The placebo response may be influenced by genetic variations in brain signalling pathways say researchers who suggest ‘no-treatment controls’ be added to future clinical trials.
Writing in Trends in Molecular Medicine Kathyrn Hall and colleagues from Beth Israel Deaconess Medical Center in Boston said previous research had shown that the dopamine, opioid, endocannabinoid, and serotonin pathways helped mediate the placebo effect.
Evidence that genetic variations in these pathways can modify placebo effects raises the possibility of using genetic screening to identify placebo responders and thereby increase RCT efficacy and improve therapeutic care, they said.
This information could lead to better patient selection for clinical trials as well as identify how well a patient may respond to a drug according to their genotype.
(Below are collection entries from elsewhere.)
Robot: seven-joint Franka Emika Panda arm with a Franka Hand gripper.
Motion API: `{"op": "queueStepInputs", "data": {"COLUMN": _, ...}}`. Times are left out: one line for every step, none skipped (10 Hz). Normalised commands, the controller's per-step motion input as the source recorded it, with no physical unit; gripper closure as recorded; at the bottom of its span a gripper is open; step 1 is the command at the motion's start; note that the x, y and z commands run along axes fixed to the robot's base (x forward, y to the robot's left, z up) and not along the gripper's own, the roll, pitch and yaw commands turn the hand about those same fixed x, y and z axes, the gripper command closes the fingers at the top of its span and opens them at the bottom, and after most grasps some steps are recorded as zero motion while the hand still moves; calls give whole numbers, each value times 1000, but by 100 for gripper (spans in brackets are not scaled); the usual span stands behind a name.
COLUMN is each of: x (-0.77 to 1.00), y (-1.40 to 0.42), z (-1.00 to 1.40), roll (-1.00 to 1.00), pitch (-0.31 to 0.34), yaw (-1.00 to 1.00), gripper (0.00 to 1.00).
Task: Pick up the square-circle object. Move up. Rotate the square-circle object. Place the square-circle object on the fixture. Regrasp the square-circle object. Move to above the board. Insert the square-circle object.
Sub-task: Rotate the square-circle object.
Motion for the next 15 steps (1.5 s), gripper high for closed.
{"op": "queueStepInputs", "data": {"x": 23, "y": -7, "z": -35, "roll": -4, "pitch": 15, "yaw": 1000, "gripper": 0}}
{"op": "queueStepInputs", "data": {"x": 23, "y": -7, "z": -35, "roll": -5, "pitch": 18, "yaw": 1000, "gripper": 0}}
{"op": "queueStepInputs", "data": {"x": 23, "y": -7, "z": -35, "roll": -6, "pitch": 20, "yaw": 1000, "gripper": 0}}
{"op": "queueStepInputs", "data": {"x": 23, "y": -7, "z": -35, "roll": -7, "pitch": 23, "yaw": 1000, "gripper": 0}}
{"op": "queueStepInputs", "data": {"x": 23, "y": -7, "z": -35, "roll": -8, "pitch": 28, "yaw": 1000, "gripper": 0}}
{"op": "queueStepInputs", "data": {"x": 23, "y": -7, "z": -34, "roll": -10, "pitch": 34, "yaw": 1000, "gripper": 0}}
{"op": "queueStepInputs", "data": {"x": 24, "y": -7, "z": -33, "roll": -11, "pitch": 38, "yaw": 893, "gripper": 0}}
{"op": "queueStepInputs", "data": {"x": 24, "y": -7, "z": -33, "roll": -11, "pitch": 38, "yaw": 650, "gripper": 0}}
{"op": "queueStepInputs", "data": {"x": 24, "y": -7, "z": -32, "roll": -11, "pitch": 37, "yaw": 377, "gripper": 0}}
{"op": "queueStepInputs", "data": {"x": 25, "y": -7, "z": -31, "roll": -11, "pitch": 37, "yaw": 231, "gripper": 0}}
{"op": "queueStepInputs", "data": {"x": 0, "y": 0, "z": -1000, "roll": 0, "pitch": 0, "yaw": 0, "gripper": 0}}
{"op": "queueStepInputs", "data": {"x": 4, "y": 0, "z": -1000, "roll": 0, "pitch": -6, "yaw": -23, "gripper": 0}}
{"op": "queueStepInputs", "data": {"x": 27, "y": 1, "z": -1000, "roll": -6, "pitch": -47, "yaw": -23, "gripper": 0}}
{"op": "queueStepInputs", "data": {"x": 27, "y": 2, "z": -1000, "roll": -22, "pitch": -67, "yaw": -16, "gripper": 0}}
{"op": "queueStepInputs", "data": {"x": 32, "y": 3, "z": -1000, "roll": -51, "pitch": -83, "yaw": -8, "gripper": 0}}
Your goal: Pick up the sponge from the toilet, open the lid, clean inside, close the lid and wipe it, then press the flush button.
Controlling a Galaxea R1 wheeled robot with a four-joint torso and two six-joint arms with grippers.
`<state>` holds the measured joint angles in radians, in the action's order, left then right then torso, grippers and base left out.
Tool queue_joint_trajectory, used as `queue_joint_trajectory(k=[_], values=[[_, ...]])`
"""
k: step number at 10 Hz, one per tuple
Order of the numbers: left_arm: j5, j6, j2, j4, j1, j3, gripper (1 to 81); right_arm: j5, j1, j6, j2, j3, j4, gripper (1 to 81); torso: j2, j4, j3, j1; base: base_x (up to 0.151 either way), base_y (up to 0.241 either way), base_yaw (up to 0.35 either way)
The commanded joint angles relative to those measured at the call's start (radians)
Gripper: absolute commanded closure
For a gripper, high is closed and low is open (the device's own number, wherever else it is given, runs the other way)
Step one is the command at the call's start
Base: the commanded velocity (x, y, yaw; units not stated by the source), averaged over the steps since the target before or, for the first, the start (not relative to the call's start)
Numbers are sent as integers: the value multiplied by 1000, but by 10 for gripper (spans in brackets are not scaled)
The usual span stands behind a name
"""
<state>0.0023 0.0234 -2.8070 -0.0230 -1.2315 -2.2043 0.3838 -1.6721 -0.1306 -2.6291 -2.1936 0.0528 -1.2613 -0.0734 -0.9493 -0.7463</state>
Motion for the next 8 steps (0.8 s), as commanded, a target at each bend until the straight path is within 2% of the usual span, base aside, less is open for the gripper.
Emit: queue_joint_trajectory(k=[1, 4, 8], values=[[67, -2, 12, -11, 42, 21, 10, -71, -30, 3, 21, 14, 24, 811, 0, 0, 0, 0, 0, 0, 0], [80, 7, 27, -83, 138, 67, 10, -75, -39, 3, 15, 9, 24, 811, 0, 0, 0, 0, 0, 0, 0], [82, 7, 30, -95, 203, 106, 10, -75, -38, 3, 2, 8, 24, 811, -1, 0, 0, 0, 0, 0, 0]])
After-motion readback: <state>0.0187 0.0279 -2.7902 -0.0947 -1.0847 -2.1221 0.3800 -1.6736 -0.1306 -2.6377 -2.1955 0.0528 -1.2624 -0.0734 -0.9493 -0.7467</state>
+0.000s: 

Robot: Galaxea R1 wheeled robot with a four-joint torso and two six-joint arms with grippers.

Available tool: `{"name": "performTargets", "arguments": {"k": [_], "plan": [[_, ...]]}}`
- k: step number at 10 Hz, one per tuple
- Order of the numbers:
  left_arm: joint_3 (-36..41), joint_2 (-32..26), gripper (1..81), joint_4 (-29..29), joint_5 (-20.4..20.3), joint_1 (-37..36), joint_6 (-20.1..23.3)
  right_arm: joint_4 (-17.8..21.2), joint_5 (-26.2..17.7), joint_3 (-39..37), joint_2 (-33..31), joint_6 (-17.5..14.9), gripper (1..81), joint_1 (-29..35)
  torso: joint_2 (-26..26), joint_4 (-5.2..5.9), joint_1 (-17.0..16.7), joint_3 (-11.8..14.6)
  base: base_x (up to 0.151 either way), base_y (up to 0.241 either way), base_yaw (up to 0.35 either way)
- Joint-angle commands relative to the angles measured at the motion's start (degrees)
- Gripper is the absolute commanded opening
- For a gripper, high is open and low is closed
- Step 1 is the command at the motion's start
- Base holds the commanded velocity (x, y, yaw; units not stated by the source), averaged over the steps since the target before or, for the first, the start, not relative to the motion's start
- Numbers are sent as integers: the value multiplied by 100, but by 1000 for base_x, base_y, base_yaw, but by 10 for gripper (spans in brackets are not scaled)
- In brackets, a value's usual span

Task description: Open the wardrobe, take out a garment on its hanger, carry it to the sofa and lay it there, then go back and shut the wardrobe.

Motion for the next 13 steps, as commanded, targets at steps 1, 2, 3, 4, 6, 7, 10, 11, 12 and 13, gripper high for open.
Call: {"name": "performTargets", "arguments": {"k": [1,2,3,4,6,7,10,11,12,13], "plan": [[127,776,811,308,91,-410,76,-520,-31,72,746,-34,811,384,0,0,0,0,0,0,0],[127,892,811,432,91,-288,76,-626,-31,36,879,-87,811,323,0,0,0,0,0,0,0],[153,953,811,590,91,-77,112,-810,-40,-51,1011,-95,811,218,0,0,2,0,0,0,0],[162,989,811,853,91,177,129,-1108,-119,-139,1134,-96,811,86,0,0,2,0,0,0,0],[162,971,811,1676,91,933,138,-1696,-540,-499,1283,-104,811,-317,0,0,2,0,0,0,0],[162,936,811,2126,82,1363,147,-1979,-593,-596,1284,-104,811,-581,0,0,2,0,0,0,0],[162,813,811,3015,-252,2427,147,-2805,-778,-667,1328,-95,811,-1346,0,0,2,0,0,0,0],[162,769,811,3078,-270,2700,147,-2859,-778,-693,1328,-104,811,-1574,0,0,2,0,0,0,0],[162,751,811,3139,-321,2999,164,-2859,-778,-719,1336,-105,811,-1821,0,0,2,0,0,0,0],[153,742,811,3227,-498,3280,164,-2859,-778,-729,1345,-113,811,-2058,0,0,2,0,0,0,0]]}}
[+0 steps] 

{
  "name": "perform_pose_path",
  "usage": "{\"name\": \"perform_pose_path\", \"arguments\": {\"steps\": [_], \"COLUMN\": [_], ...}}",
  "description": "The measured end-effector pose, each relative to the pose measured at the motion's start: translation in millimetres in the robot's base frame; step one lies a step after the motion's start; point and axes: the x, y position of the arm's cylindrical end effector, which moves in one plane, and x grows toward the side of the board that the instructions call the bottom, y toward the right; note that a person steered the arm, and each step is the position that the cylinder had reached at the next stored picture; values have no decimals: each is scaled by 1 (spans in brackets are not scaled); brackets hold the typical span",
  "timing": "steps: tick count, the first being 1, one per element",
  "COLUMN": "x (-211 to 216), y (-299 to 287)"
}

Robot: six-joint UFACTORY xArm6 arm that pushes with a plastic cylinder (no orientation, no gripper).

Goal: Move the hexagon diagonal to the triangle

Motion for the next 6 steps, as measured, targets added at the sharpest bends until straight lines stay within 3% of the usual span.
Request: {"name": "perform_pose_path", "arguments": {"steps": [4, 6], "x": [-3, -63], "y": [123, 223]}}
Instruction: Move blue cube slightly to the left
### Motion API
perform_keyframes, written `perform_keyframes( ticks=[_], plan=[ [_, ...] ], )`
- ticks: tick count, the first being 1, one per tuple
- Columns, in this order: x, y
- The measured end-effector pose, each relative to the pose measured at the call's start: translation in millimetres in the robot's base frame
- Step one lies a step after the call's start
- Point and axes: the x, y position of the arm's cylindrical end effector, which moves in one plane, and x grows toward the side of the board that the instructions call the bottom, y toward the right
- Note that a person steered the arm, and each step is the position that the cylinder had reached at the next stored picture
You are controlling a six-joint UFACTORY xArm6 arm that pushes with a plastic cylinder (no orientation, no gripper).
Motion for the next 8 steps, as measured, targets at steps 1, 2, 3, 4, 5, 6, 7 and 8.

“These are novel hypotheses that, to our knowledge, have not yet been discussed in the scientific literature,” Hall says.
“This broader conception that points to more personalized medicine calls for additional research.”
She suggests including a no-treatment control– in addition to placebo controls– in some future clinical trials.
“Our proposal to incorporate a formal placebo study into future clinical trials is innovative and could represent significant cost savings, leading to rapid access to knowledge of mechanisms involved in the placebo response across a wide variety of disease and drug regimens,” she said.
However, numerous regulatory, ethical, and clinical questions would need to be addressed before such innovations could be integrated into drug development and clinical care.